*Problem to solve*:
From the records below, give the number of lines that contain the string "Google", without any other text.

*Items from a dataset*:
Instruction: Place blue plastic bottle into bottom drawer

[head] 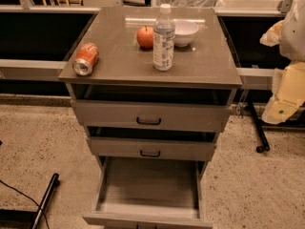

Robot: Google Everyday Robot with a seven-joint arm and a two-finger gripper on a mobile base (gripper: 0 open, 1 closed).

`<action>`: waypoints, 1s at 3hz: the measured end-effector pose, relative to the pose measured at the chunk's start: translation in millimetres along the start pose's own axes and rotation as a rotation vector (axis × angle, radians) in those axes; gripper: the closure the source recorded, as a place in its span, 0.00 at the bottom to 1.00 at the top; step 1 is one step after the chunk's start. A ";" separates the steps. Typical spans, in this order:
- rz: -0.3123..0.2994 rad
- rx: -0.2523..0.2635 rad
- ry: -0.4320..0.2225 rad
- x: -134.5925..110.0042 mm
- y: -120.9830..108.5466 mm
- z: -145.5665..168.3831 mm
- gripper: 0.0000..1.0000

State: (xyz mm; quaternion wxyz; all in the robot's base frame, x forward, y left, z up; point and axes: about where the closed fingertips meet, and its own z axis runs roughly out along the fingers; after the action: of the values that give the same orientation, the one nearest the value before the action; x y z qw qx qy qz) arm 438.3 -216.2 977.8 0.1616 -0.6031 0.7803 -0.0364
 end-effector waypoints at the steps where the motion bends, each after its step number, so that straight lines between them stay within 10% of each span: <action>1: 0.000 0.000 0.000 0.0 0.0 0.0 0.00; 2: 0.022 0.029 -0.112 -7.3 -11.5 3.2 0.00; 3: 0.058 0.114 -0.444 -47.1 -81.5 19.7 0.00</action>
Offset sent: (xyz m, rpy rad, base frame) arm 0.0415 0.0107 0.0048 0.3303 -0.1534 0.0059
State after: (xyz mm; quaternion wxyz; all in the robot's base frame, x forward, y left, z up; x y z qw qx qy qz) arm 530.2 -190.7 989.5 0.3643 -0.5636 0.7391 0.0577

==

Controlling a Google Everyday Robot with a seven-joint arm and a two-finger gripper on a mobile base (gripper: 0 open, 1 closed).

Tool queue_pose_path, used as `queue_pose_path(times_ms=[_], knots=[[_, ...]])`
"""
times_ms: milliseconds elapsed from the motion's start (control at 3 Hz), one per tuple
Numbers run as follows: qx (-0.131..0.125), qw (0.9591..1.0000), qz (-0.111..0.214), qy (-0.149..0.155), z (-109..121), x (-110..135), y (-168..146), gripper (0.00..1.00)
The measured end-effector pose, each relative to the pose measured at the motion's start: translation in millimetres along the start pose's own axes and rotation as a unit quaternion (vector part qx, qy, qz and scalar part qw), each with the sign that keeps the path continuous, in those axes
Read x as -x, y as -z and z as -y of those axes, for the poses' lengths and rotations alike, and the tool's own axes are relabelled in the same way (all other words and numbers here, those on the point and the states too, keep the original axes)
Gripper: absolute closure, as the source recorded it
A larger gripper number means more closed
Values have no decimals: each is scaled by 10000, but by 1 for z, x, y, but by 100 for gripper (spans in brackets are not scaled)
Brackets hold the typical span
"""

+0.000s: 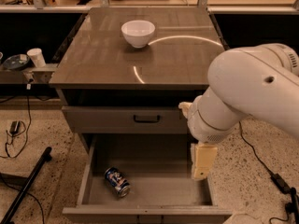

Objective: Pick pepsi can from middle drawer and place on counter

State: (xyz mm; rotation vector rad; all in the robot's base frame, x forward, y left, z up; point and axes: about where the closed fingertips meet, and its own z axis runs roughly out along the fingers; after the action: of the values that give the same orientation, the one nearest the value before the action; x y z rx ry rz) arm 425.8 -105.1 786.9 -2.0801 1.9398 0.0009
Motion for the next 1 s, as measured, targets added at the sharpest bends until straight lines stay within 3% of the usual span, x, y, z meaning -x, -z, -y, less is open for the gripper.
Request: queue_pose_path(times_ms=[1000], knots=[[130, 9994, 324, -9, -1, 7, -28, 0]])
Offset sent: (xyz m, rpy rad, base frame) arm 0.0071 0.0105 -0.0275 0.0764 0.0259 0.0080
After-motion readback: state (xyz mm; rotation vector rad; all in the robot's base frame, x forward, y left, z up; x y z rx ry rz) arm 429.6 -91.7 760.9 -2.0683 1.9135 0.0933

*Problem solution*:
2